Rasteau était le cuisinier du Renard. Grand, large d’épaules et la taille aussi fine qu’un mannequin, il avait la langue bien pendue et un tempérament rude et violent. C’est lui qui avait fomenté, avec Singh et Dents-Longues, la révolte contre Surcouf qui avait bien failli coûter au capitaine son navire et sa tête. Au lieu de punir Rasteau de sa trahison et de sa tentative coup d’état, le corsaire l’avait nommé second après le départ de Zélia. C’était une manœuvre habile qui, en donnant une grande responsabilité au cuisinier, et avait calmé ses velléités.
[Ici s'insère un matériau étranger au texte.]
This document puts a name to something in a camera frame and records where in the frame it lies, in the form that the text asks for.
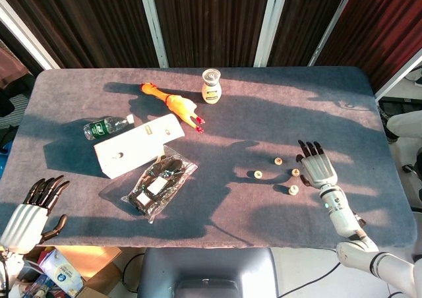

— C’est une mauvaise idée, rejeta Surcouf. Le Surprise est mal en point, certes, mais il reste presque dix fois supérieur en hommes, et leur armement est autrement plus puissant que le nôtre. Il serait avisé de nous tenir hors de portée des canons de Calloway. Un animal blessé est encore plus dangereux, et nous avons dû nous séparer de quatre membres d’équipage. Dans cette situation, la prudence est de mise. Tâchons de mettre la plus grande distance possible entre nous et l’Anglais.

A ces mots, ils sortirent du détroit, et bifurquèrent vers le Nord en direction de Pondichéry.